Doğum ve ölüm gibi hayatla alakalı durumlarda ağaç dikmek Türklerin en eski adetidir. Dünyaya bir çocuk geldiği zaman imkânlar ölçüsünde adına ağaçlar dikilir ve evleneceği zaman bu ağaçlar kesilip düğün için harcama yapılır. Türkçemizdeki “dikili bir ağacım yok” tabiri buradan gelmektedir. Yine ölüm vaki olduğu zaman mezara servi ağacının dikilmesi, düzgün boyuyla göğe doğru yükselmesi ve yeşil rengiyle ebedi hayatı temsil etmesinden kaynaklanmaktadır.

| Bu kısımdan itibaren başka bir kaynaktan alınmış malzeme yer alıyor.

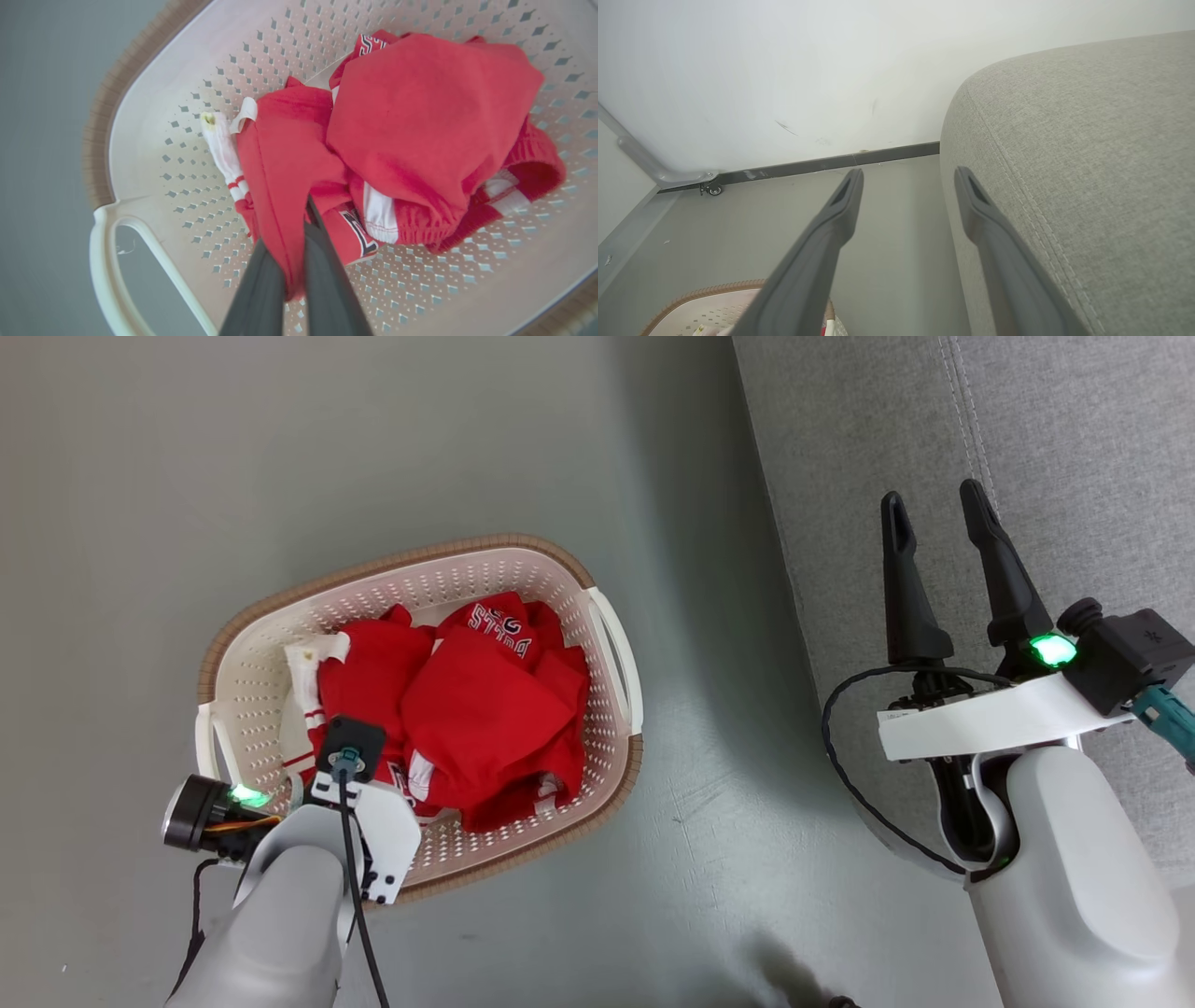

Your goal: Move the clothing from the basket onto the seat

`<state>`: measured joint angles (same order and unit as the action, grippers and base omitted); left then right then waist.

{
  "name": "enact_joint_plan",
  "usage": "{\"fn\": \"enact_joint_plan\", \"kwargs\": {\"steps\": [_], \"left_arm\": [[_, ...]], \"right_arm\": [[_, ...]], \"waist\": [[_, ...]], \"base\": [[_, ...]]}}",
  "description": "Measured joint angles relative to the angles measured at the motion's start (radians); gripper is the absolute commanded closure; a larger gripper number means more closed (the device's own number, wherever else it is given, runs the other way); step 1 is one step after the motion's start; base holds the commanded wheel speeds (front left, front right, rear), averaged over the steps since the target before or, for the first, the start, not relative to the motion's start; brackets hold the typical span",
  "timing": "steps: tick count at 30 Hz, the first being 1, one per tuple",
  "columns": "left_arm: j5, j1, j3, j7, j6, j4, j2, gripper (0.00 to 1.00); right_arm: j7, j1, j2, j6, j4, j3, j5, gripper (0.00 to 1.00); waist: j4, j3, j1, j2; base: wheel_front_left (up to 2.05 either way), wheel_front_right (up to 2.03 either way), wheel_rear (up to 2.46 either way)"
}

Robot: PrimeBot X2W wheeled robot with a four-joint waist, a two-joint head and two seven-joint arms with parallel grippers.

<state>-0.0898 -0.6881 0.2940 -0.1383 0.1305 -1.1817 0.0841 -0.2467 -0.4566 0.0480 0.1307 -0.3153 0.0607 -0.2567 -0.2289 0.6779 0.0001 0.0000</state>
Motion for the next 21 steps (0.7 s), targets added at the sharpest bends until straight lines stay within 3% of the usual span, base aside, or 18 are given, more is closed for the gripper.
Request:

Aynı şekilde çınar da servi gibi kutsal kabul edilen bir ağaçtır. İhtişam, güç ve kudreti temsil eder. Osmanlılar, çınar ve serviyi kamusal alanlarda kullanmıştır. Bugün Anadolu’da çok sayıda ağaçla ilgili yer isimleri, türküler, maniler, deyim ve atasözleri mevcuttur ağaçla ilgili 1.500 civarında kutsal sayılan ağaç, ağaç yeri ve geleneksel tören tespit etmiştir. Bütün bu örnekler göstermektedir ki Türk kültüründe ve inanışında ağaç daima temel kült unsurlardan birisi olmuştur.